B. Do more work when you send or reply to email
LOVE this one. Don’t just dash off a quick reply so you can check something off your to-do list, take the time to write your emails in a way that minimizes back and forth and anticipates it.
Rather than “Coffee sounds great! When are you free?”
Try: “I’d love to grab coffee. Let’s meet at the Starbucks on campus. Below I listed two days next week when I’m free. For each day, I listed three times. If any of those day and time combinations work for you, let me know. I’ll consider your reply confirmation for the meeting. If none of those date and time combinations work, give me a call at the number below and we’ll hash out a time that works. Looking forward to it.” (Pg. 249)
You can change the tone to your own of course, the idea stands.

C. Don’t respond
Make your default behavior a no-reply.
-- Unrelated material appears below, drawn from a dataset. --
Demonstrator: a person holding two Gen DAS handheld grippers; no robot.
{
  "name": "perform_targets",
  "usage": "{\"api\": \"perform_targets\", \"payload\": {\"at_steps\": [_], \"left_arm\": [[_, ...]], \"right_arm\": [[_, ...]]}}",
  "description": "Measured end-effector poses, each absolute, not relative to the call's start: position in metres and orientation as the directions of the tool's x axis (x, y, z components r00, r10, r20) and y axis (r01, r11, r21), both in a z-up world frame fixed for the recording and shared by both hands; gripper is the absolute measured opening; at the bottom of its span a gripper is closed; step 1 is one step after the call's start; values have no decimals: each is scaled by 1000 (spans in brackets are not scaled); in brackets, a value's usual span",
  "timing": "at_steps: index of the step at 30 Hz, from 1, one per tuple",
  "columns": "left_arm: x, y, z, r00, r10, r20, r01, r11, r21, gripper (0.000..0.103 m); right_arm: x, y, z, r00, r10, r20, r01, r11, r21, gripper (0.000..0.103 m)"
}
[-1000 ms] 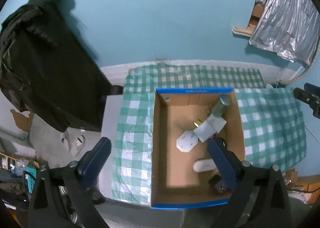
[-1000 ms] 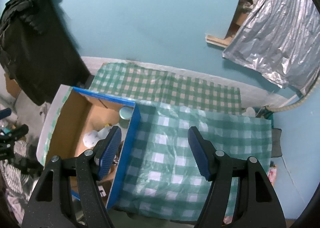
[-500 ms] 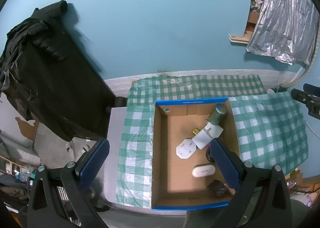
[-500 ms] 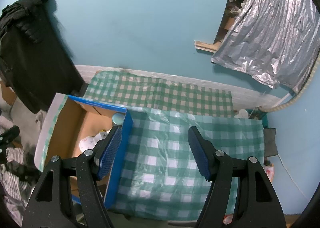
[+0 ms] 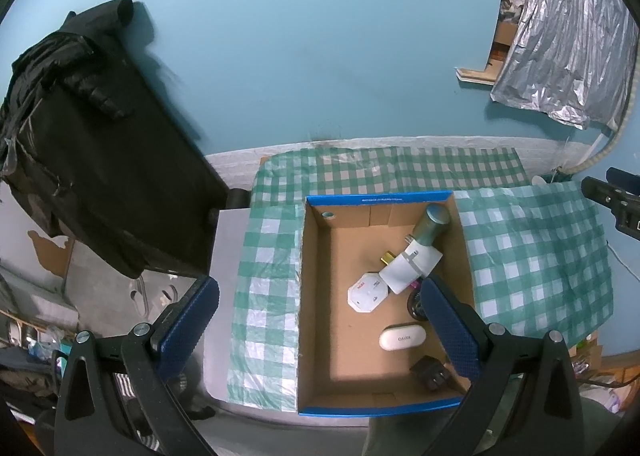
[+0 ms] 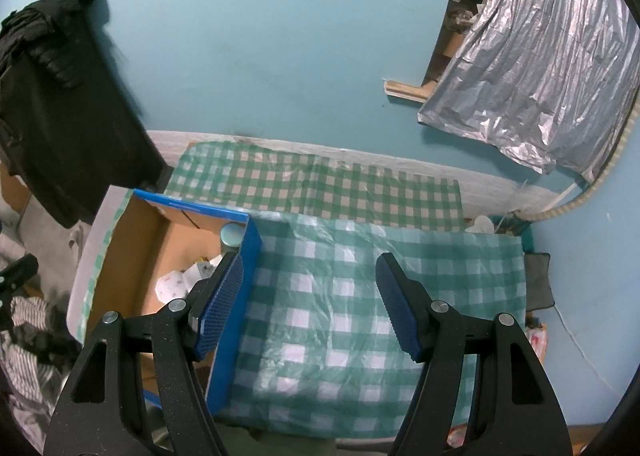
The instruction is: Organize rigid objects
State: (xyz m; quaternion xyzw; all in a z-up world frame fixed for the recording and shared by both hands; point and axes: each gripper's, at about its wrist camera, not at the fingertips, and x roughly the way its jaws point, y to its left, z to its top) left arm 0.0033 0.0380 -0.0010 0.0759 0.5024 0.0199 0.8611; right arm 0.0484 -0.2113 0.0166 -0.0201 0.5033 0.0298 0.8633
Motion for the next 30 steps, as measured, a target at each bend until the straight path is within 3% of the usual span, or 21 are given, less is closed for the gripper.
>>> {"api": "perform_targets", "payload": {"at_steps": [30], "left_arm": [[5, 36, -5, 479, 108, -871, 49, 987, 150, 102]], "right_arm": [[49, -210, 16, 487, 27, -873, -75, 997, -11, 68]]}}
The mindset “It’s the sender’s responsibility to convince the receiver that a reply is worth their time”
So don’t reply to anything unless you’re thoroughly convinced that it’s worthwhile
Don’t reply if: “
• It’s ambiguous or otherwise makes it hard for you to generate a reasonable response.
• It’s not a question or proposal that interests you.
• Nothing really good would happen if you did respond and nothing really bad would happen if you didn’t.”
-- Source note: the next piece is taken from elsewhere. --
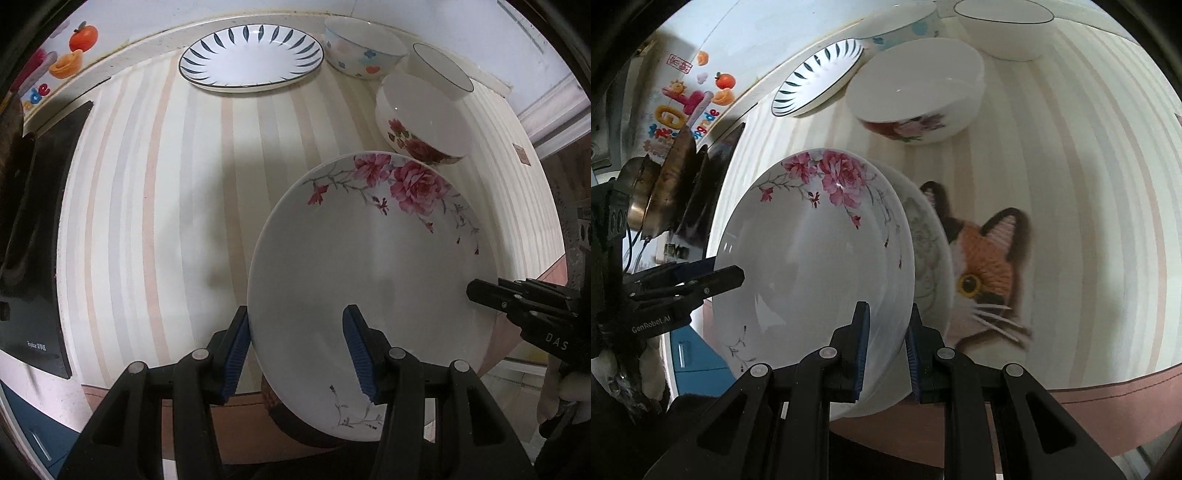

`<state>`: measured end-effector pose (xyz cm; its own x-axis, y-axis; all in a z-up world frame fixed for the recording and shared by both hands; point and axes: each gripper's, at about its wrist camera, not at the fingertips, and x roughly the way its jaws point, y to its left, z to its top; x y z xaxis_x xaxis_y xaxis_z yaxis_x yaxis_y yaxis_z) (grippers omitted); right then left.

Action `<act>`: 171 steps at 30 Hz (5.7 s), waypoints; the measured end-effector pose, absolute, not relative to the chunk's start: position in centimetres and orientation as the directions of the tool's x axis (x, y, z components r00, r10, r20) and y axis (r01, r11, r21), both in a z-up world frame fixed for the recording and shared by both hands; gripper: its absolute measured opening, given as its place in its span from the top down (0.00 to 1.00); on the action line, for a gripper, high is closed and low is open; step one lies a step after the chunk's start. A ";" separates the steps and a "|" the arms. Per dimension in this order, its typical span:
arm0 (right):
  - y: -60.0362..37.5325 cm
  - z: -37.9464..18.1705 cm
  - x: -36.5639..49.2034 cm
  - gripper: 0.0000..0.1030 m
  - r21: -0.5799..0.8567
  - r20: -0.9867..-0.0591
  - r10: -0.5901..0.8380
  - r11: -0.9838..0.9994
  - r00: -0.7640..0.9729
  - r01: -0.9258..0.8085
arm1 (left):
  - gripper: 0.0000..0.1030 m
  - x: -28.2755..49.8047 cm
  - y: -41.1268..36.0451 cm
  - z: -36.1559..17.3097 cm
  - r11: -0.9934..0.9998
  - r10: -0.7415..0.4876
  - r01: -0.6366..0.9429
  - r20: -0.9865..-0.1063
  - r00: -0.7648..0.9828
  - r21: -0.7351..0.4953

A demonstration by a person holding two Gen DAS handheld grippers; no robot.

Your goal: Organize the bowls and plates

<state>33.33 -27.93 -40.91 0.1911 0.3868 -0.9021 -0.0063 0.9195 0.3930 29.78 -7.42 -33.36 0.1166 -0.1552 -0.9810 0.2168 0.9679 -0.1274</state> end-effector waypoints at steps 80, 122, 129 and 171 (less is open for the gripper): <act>-19.6 -42.4 61.8 0.67 0.270 -0.958 0.223 0.916 0.182 0.298 | 0.64 63.8 -2.3 -39.7 0.973 -0.093 0.220 -0.993 0.077 -0.074; -18.9 -30.6 49.9 0.82 0.189 -0.928 0.148 0.978 0.341 0.090 | 0.73 47.1 -0.3 -24.7 0.961 -0.230 0.217 -0.930 0.287 -0.170; -20.7 -27.5 44.3 0.82 0.206 -0.910 0.178 0.978 0.375 0.036 | 0.73 41.5 -1.7 -23.2 0.965 -0.234 0.192 -0.918 0.320 -0.179; -26.6 -38.5 33.8 0.82 0.234 -0.950 0.242 0.970 0.198 -0.061 | 0.73 30.9 -7.8 -35.8 0.986 -0.117 0.133 -0.989 0.092 -0.105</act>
<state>33.82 -26.64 -38.49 0.1982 0.2416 -0.9499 -0.0610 0.9703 0.2340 30.87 -7.81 -35.84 0.0922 -0.1174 -0.9888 0.1333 0.9855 -0.1046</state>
“Bill Gates was a serial obsessor” Difference between Gates and Paul Allen was focus.
Deep Work is not a moral code, just a pragmatic way of gettin valuable things done.

“Deep work is important, in other words, not because distraction is evil, but because it enabled Bill Gates to start a billion-dollar industry in less than a semester.”

Cal discusses his own need for Deep Work. Best-selling author, dad of 3, husband, full time professor, academic researcher, podcaster, blogger… This is how he does it.

Point of the book: Deep Work is way more powerful than most people understand.